Kara yağız bir delikanlı sağ olsun bize Moskova hakkında bütün bildiklerini biz pizzamızı yerken anlatmaya başladı.

ST. NİCOLAS  KATEDRALİ
     Aslında Moskova ya gelmenin çılgınlık olduğunu, burada her sokak başında sivil polislerin ya da mafyadan adamların durduğunu, bir Rus la tartışmanın bize pahalıya patlayacağını, kafamıza sıksalar bile kimsenin umursamayacağını bize söylerken içimde fırtınalar kopmadı değil hani.
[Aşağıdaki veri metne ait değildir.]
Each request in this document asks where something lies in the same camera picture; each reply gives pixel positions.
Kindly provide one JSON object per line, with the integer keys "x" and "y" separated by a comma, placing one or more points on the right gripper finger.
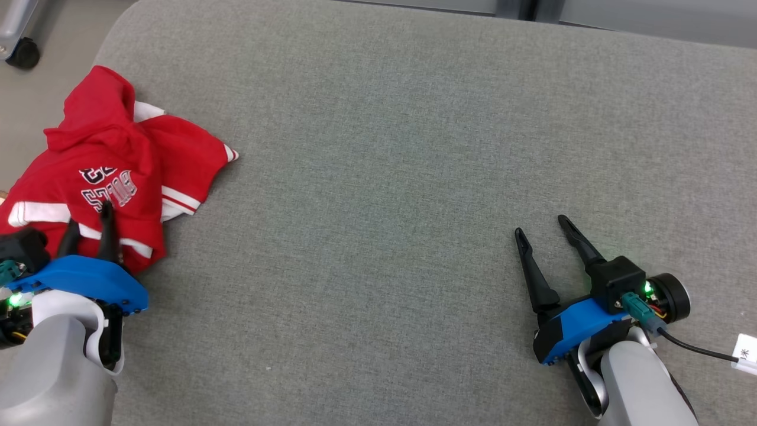
{"x": 579, "y": 241}
{"x": 539, "y": 284}

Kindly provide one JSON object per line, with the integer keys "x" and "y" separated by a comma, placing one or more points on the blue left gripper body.
{"x": 89, "y": 278}

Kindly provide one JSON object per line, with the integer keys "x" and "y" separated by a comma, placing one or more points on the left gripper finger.
{"x": 109, "y": 236}
{"x": 70, "y": 239}

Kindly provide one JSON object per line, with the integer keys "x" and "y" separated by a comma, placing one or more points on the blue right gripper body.
{"x": 573, "y": 328}

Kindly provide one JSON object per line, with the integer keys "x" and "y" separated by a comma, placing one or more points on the red jersey number 23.
{"x": 53, "y": 183}

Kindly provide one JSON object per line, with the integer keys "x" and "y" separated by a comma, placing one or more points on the black caster wheel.
{"x": 23, "y": 53}

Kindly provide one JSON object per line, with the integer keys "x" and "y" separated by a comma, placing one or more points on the grey cart leg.
{"x": 15, "y": 23}

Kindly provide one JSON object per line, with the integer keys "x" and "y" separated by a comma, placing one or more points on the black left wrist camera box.
{"x": 23, "y": 248}

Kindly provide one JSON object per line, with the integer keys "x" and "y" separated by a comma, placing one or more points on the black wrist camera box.
{"x": 615, "y": 278}
{"x": 23, "y": 248}

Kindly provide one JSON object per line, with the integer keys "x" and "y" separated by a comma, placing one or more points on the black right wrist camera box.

Zaten nüfusu 300 milyon  olan ülkede değil turist, kimse birbirini istemezmiş. Ülkede her hangi bir gıda üretimi olmadığından yiyecek-içecek oldukça pahalıymış. Hatta bir kaşık baharat 1 dolardan satılırmış. Rusya devleti halkına yaşamak için yeterli miktarda destek çıktığı için, çalışan kesim ya Azeri, ya da Kafkas halkından oluşurmuş. Rusya halkı çalışmayı hiç sevmez yer içer yatarmış. Hatta erkek nüfusun yaklaşık % 50 si gece gündüz alkol aldığı için uyurmuş, % 25 i erkeklere beraber olup geri kalan kısmı da altın değerinde görülüp 5 kadınla birlikte olabilme hakkına bile sahipmiş. Kadın egemen bir toplummuş yani kadına el kaldırmak şöyle dursun, evde kadın milletinin sözü geçerliymiş.
   Kadın Kadın illede kadın demişler. Şehrin belirli yerlerinde aynı mimariyle yapılandırılan gerek otel, iş merkezi, gerekse üniversite binalarından oluşan kentin karakteristik yapısını, birbirlerine olan benzerliklerinden ötürü oluşturan binalara 7 KIZ KARDEŞ denilirmiş.
        Rusya Hükümeti kurulurken halkına siz rahat buyururun, doğal gaz ve silah satışından elde edilen gelir torununuza bile yetecektir diye buyurmuş. Gördüğümüz bu alışveriş merkezi devlete ait yine şehrin merkezinde ki  tüm topraklar devletinmiş. Devlet vergi almaz ama haraç kesebilirmiş. Hal böyle iken irili ufaklı mafyalar şehirde kök salmış. Yaşamak için öldürmek tek gayeleri olmuş. Bir restoran kirası 150.000 doları bulurmuş.

Durgun Nehir kenarından Kızıl Meydan
                Efendime söylim Putin  mühim meseleleri bu binada görüşürmüş. Şehrin ortasından geçen nehir 80 kilometre uzunluğunda imiş.
KIZIL MEYDANA GİRİŞ
                Kızıl Surlarıyla Orta Çağdan kalan kalma Kremlin Sarayı, Moskova nın eski yerleşim alanı. Tarihi yaşatan yapısıyla günümüzde bile herkesi kendine çekiyor. Bu kapı Ortodokslar için önemli bir giriş teşkil ediyor. Çarlık döneminde Papazlar şehre girmeden önce dua ederlermiş.
NEDEN KIZIL MEYDAN?
                  Böylesine gri soluk bir şehirde neden kırmızı kiremit rengi meydan olduğunu sorduğumda; nedenini Çarlık döneminde kırmızı güzellikle temsil ediliyormuş. Kadınların yüzünde ki allık güzelliğe işaret edermiş. Diğer bir rivayete göre de   çok kan döküldüğü için adı Kızıl Meydan olarak kalmış.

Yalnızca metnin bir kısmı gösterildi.